247 – O Lindbergh Farias, do PT, apoiou sua candidatura no segundo turno. Vejo que o senhor e ele têm algumas afinidades aqui no plenário do Senado. Uma aliança com o PT não é mais possível?

Crivella – Acho que é mais fácil o PT fazer aliança comigo do que com Eduardo Paes, embora eu tenha visto o Eduardo e o Pezão – que não convidou o PT para integrar o governo – afastarem-se do presidente Lula e da presidente Dilma. Aliás, aquela aliança no Rio era meramente de interesses, não de afinidades e princípios. Sei que o PT fará uma manifestação lá no Rio, no dia 21, contra a aliança com o PMDB e em apoio à candidatura do Alessandro Molón. Participam deste movimento os petistas que representam a maior parte da militância petista.
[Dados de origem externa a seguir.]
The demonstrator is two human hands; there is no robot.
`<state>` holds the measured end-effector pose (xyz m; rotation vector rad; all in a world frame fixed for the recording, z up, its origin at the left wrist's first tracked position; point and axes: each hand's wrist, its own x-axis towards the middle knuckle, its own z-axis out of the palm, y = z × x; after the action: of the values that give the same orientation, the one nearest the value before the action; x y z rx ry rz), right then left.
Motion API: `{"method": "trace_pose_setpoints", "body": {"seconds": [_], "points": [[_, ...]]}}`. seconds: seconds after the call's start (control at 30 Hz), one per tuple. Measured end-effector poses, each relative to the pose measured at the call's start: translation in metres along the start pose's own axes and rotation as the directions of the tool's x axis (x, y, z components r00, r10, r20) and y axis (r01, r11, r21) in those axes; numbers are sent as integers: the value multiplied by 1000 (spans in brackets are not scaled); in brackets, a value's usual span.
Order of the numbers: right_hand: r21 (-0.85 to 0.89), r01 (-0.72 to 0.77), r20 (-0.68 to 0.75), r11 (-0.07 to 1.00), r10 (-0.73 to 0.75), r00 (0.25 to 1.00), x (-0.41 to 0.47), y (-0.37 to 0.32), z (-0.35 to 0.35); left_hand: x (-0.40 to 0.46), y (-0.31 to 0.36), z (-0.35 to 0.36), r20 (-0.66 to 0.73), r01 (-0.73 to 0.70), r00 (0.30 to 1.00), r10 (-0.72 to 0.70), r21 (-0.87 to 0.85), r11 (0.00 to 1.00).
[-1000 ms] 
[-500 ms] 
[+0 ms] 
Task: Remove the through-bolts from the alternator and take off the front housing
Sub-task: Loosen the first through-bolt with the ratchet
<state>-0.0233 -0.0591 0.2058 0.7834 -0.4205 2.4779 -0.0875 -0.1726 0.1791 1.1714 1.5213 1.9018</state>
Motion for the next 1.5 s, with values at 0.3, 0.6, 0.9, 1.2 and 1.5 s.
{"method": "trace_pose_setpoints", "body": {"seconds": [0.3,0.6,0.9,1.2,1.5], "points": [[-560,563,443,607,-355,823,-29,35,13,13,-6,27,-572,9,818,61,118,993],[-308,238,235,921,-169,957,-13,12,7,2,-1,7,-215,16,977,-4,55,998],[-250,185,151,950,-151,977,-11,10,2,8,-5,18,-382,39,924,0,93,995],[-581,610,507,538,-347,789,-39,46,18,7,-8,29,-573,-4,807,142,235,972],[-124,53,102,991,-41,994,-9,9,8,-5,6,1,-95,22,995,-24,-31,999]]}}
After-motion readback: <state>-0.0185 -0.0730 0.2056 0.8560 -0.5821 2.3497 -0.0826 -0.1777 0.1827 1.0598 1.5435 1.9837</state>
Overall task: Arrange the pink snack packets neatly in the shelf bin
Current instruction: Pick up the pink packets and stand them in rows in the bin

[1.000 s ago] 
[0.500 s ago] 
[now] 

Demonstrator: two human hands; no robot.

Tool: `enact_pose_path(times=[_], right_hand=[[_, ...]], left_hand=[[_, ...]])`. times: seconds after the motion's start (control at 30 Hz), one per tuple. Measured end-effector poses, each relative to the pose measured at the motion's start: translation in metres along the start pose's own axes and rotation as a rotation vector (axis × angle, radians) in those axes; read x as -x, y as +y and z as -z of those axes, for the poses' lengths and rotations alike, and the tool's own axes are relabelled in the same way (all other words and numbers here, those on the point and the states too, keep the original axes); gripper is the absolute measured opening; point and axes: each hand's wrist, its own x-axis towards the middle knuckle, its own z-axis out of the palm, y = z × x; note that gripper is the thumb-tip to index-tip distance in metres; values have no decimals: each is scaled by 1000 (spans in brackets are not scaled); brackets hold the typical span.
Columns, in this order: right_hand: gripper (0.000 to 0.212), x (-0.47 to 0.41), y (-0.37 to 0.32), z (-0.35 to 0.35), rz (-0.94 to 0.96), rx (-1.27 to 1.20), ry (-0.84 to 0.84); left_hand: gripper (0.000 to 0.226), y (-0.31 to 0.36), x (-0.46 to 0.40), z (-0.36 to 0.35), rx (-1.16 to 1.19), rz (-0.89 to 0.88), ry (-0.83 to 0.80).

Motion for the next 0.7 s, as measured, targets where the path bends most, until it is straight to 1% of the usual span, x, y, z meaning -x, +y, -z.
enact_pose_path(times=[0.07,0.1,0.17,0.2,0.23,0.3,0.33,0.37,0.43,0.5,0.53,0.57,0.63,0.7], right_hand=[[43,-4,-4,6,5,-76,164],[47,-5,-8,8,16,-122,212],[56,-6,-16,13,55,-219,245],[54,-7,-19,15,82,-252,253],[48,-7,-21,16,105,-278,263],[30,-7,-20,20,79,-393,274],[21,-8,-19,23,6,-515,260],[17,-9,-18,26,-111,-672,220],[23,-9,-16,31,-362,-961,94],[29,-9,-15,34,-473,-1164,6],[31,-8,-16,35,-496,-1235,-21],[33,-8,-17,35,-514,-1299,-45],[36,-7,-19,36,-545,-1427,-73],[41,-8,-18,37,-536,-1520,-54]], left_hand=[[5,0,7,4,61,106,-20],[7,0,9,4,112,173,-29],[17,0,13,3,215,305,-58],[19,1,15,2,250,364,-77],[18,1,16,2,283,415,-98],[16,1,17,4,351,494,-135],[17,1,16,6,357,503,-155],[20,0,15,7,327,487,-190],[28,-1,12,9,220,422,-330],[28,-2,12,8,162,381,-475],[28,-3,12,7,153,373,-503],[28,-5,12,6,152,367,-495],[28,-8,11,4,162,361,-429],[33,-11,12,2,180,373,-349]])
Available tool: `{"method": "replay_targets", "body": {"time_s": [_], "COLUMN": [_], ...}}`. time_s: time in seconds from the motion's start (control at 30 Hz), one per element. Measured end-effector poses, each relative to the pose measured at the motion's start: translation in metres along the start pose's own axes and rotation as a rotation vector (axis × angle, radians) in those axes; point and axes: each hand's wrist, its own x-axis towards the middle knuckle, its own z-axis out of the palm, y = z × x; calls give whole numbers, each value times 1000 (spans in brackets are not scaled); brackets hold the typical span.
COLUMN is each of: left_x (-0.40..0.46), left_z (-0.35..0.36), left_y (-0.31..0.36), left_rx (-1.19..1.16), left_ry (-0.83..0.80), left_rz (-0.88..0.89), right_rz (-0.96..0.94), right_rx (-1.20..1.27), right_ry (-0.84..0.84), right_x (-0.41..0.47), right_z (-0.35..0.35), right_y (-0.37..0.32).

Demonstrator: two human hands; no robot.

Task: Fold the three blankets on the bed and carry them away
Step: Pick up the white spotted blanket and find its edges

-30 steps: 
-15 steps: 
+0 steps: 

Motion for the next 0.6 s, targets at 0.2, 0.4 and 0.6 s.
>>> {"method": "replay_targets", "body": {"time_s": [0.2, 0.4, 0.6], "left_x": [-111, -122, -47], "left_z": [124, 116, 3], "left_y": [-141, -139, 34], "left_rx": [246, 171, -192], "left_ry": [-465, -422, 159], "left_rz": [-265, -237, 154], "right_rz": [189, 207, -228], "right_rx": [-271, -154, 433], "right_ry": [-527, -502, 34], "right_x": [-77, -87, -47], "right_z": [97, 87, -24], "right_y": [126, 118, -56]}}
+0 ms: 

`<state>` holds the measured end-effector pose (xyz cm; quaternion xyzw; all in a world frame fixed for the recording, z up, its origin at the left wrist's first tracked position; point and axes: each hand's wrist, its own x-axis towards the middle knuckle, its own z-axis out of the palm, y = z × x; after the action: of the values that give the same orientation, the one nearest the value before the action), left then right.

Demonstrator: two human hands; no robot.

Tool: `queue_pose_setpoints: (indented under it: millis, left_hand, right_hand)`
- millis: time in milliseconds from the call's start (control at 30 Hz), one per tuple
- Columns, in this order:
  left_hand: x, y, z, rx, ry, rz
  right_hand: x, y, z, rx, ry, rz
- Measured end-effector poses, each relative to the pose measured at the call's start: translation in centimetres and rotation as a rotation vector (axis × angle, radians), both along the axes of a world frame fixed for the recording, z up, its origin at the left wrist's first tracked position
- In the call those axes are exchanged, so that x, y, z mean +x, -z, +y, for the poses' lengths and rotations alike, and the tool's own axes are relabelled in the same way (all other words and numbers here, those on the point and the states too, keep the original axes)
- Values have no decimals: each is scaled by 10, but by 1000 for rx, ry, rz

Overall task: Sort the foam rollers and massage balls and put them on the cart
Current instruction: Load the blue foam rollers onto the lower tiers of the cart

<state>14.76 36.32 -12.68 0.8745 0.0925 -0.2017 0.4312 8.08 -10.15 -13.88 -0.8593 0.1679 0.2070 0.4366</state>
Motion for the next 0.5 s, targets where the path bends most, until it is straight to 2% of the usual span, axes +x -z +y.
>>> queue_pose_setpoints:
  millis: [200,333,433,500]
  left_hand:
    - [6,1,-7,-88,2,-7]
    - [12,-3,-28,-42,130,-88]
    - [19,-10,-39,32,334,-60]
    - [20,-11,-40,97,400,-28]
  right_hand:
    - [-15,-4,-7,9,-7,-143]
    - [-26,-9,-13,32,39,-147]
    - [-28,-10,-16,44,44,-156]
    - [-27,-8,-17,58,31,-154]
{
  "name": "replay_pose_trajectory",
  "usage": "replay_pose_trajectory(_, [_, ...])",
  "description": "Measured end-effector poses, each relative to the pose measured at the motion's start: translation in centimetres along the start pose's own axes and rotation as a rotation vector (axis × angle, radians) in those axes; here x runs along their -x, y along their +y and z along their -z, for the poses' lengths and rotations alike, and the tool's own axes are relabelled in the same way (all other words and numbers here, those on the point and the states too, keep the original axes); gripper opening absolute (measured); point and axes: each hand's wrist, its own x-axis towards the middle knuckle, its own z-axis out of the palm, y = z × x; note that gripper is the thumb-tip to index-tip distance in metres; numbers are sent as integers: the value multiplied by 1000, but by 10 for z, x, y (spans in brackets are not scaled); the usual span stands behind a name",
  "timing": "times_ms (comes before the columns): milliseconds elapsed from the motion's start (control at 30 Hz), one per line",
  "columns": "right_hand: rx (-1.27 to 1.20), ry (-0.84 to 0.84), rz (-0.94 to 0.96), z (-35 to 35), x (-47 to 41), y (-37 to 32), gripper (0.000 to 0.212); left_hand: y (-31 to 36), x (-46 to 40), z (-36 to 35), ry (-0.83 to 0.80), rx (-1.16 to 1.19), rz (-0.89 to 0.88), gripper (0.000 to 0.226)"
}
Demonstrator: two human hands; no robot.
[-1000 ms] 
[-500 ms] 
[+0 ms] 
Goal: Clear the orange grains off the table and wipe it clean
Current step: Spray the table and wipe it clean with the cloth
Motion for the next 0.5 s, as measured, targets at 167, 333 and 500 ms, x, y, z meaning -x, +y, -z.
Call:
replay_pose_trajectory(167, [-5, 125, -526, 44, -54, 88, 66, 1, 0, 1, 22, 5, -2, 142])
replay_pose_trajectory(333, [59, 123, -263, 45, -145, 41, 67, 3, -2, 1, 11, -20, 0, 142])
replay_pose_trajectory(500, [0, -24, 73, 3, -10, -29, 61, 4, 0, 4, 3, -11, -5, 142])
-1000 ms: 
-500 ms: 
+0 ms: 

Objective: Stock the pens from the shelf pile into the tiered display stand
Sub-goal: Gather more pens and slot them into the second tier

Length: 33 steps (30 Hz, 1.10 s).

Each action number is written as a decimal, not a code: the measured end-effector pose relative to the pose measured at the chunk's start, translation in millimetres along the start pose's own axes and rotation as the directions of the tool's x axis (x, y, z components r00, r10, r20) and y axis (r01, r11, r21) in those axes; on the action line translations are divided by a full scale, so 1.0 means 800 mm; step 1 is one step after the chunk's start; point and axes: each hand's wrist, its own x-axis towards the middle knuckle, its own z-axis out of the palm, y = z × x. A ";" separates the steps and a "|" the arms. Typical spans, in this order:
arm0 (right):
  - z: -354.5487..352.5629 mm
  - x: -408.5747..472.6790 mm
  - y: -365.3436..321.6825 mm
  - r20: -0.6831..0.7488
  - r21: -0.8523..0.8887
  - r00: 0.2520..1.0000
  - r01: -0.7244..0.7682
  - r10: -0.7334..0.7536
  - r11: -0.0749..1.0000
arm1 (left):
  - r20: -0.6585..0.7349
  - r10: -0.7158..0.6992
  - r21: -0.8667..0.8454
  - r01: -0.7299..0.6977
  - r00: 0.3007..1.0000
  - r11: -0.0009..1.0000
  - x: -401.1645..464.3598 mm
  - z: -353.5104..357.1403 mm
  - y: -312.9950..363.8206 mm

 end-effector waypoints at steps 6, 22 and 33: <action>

O Molón preenche todos os requisitos mas acho que nossa aliança será mais viável no segundo turno.

247 – Quais os temas que devem mobilizar a eleição municipal?

Crivella – Saúde, educação, transportes. No caso do Rio, segurança, porque as UPPs não evoluíram e nem foram geridas como era necessário, e a segurança é um problema que aflige os cariocas. Em transportes, foram construídas grandes vias, que consumiram muitos recursos, mas as tarifas ficaram muito mais caras, foram aumentadas acima da inflação. É o único lugar do Brasil onde o vale-transporte é administrado pelos concessionários, que recebem adiantado, aplicam os recursos no mercado financeiro, ganhando um adicional além do lucro, e ainda ganham aumentos de tarifa superiores à inflação.

247 – O que levou as UPPs ao desgaste?

Crivella – Falta de parceria com a prefeitura, que poderia ter entrado com recursos apoiando as comunidades na questão das creches, da saúde, da escola, fortalecendo a presença do Estado. A UPP ficou reduzida à presença policial e isso não funcionou. Eu defendo a zona franca social. Sabe o que é isso? É encomendar tudo o que o Estado precisa comprar nas favelas: roupa de cama para hospitais, material esportivo, uniformes de garis, alimentação para presídios, consertos de móveis escolares...Estas compras fortaleceriam a vida comunitária, gerando emprego e renda na favela. Além do cimento social, uma obra que fiz com recursos próprios, empregando gente das comunidades. O problema da dengue, em grande parte, decorre da falta de telhado nas casas. A água da chuva deposita-se sobre as lajes nuas que se transformam em criatório de mosquitos.

247 – Como pré-candidato, o senhor acha que a emenda José Serra, que prevê a adoção do voto distrital nas cidades com mais de 200 mil habitantes, será aprovada na Câmara e pode vigorar na eleição do ano que vem?

Crivella – Eu votei contra e acho que não vingará. Acho difícil que ela passe na Câmara, e se passar, algum partido irá arguir a inconstitucionalidade no STF. Nosso sistema é pluripartidário e esta medida é uma pedra no caminho dos partidos menores. Voto distrital é para um sistema de dois ou três partidos.

247 – E a reforma política que a Câmara está votando, acredita que sairá?

Crivella – Tenho esperança. Acho que devemos acabar com o financiamento privado de campanhas, devemos ter um teto, pelo menos.

247 – A Câmara tende a aprovar o sistema majoritário, o tal distritão, na eleição de deputados. O senhor é a favor?

Crivella – Acho que não devíamos mudar nosso sistema proporcional atual, que expressa melhor a vontade dos eleitores. Sou contra a concentração de poder. Se acabarmos com as coligações proporcionais também estaremos fechando a porta aos pequenos partidos. E olhe que o PRB agora é médio.